Eine Chance für das Kunstmuseum
Das Gurlitt-Vermächtnis ist eine schwierige Aufgabe für das Kunstmuseum Bern. Doch es lohnt sich aus mehreren Gründen, diese Herausforderung anzunehmen.
Wie heisst es so schön im Volksmund? Einem geschenkten Gaul schaut man nicht ins Maul. Das mag stimmen, bloss: Ein Geschenk, von dem wir wissen, dass es nicht rechtmässig erworben wurde, nehmen wir nicht an – wer will denn schon Komplize eines Diebstahls werden? Zwischen diesen beiden ethischen Positionen steht nun das Kunstmuseum Bern, das von Cornelius Gurlitt testamentarisch als alleiniger Erbe der etwa 1500 Bilder umfassenden Sammlung bedacht wurde. Dieses Vermächtnis wäre ein Grund zur Freude, befände sich unter den Werken nicht auch Raubkunst aus der Nazizeit, die von meist jüdischen Besitzern gestohlen oder erpresst wurde.

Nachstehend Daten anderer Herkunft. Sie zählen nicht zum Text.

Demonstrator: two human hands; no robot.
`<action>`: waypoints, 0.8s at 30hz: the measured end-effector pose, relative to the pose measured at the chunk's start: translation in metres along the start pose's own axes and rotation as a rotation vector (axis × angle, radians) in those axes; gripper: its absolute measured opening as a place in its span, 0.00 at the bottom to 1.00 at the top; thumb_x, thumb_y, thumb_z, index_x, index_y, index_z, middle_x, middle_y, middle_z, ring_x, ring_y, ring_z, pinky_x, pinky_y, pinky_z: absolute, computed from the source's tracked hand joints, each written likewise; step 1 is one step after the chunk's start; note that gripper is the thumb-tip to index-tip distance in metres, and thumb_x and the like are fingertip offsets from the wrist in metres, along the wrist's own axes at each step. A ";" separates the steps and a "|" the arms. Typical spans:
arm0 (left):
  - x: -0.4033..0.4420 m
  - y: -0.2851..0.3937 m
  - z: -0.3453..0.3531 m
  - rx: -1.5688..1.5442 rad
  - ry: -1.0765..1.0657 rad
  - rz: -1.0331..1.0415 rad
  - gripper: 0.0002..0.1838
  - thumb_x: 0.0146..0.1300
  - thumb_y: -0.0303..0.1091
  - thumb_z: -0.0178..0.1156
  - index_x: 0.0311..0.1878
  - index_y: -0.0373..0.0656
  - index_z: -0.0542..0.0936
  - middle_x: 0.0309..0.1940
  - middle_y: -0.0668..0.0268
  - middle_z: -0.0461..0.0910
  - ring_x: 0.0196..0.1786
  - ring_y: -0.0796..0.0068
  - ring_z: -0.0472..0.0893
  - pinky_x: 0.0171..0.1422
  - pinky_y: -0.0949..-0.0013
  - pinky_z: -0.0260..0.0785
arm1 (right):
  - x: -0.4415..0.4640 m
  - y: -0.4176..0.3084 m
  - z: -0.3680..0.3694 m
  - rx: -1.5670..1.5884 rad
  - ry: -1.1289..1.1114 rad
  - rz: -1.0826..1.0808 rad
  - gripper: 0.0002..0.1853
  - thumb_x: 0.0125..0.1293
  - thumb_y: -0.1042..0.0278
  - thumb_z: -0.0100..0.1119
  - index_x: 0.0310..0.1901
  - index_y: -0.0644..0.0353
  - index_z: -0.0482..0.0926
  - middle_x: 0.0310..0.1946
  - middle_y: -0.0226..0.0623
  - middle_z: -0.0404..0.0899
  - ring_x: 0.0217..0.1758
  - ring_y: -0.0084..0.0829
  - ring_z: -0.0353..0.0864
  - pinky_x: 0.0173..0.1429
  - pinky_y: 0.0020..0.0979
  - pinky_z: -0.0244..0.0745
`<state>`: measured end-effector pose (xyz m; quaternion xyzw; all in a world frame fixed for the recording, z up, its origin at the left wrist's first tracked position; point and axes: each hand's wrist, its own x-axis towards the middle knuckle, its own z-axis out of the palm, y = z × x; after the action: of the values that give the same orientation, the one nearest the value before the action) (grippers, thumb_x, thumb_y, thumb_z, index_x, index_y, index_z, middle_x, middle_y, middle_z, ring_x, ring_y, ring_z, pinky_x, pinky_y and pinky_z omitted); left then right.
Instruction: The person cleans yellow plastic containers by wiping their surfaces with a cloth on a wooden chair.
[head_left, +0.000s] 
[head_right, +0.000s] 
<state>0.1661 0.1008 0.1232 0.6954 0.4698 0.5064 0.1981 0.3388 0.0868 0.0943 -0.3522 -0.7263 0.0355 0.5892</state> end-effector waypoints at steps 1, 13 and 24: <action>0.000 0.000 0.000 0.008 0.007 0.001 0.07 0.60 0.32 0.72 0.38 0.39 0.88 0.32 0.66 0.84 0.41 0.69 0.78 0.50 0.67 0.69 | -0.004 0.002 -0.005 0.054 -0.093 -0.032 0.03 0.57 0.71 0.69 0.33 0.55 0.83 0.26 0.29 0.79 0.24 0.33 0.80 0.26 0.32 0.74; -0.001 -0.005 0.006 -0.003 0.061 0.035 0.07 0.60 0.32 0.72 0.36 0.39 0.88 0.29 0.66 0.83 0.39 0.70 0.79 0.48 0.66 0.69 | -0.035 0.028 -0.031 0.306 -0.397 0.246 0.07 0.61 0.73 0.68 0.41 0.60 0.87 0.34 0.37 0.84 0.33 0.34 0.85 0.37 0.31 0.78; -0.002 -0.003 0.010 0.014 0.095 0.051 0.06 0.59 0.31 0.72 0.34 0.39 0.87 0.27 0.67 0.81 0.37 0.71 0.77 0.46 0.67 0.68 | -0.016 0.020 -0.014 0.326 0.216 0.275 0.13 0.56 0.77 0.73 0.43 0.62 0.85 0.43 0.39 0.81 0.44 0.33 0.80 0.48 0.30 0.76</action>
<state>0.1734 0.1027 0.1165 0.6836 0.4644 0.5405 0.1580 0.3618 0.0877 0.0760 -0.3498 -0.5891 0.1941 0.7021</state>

Trotz der Bedenken sollte sich die Stiftung dieser schwierigen Aufgabe annehmen. Aus drei Gründen: Erstens muss irgendjemand die Herkunft der Bilder klären, damit die rechtswidrig angeeigneten zurückgegeben und die unbedenklichen der Öffentlichkeit präsentiert werden können. Wieso soll das nicht ein seriöses Haus wie das Kunstmuseum Bern machen? Zweitens gibt es Museen, die an ähnlichen Aufgaben gewachsen sind, so das Zürcher Rietberg-Museum, das die Herkunft seiner Kunstschätze, die teilweise aus Beständen des Nationalsozialisten Eduard von der Heydt bestehen, seriös abgeklärt hat. Es verfügt heute über einen guten Ruf. Drittens kann sich das Berner Kunstmuseum auf die in dieser Angelegenheit bereits fortgeschrittene Taskforce «Schwabinger Kunstfund» stützen. Dieses deutsch-schweizerische Fundament wird den Weg ebnen.